Abstract

This chapter deals with numerical methods for second-order differential equations with oscillatory solutions. These methods are designed to require a new complete function evaluation only after a time step over one or many periods of the fastest oscillations in the system. Various such methods have been proposed in the literature some of them decades ago, some very recently, motivated by problems from molecular dynamics, astrophysics and nonlinear wave equations. For these methods it is not obvious what implications geometric properties like symplecticity or reversibility have on the long-time behaviour, e.g., on energy conservation. The backward error analysis of Chap. IX, which was the backbone of the results of the three preceding chapters, is no longer applicable when the product of the step size with the highest frequency is not small, which is the situation of interest here. The “exponentially small” remainder terms are now only O(1)! At least for a class of nonlinear model problems, which includes the Fermi-Pasta-Ulam problem of Sect. 1.4.1, a substitute for the backward error analysis of Chap.

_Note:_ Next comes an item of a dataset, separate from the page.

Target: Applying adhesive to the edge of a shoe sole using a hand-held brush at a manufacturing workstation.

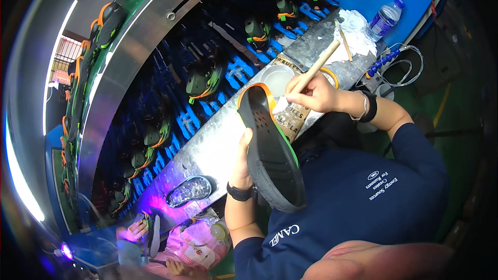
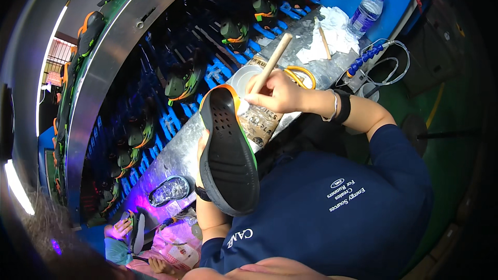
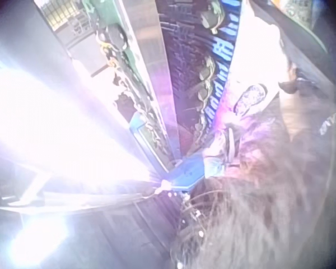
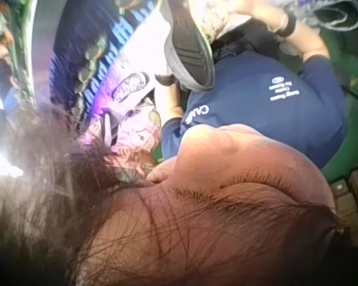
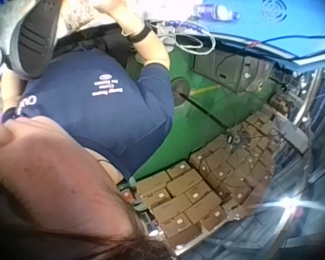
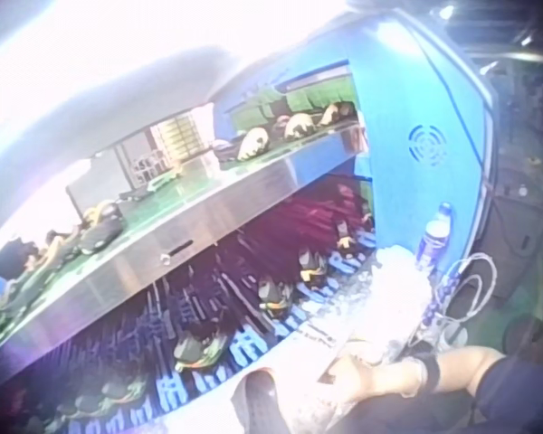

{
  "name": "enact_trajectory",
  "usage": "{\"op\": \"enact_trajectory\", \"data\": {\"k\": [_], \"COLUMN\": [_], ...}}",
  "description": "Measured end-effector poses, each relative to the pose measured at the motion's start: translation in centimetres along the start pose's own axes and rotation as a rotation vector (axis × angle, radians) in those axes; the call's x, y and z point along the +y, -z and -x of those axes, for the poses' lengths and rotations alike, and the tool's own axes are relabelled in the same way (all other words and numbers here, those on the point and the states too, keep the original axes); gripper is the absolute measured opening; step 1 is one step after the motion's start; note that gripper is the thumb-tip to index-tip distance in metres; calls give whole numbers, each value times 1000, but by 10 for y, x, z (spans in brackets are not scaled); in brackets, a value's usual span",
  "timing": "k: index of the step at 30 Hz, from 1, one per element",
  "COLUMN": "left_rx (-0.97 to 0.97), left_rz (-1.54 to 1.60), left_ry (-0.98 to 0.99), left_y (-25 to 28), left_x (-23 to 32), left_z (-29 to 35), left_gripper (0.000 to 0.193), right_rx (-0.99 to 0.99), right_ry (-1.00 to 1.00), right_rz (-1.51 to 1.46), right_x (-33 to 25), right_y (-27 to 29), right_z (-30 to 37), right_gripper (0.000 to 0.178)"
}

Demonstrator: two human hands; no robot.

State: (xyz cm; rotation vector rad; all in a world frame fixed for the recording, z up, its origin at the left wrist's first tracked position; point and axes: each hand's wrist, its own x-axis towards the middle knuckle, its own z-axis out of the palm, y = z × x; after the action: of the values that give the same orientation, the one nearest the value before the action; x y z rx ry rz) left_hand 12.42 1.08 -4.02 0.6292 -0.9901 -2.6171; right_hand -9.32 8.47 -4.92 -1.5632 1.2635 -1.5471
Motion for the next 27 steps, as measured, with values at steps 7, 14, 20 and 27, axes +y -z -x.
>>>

IX is given by the modulated Fourier expansions of the exact and the numerical solutions. Among other properties, they permit us to understand the numerical long-time conservation of energy (or the failure of conserving energy in certain cases). It turns out, symmetry of the methods is still essential, but symplecticity plays no role in the analysis and in the numerical experiments, and new conditions of an apparently non-geometric nature come into play.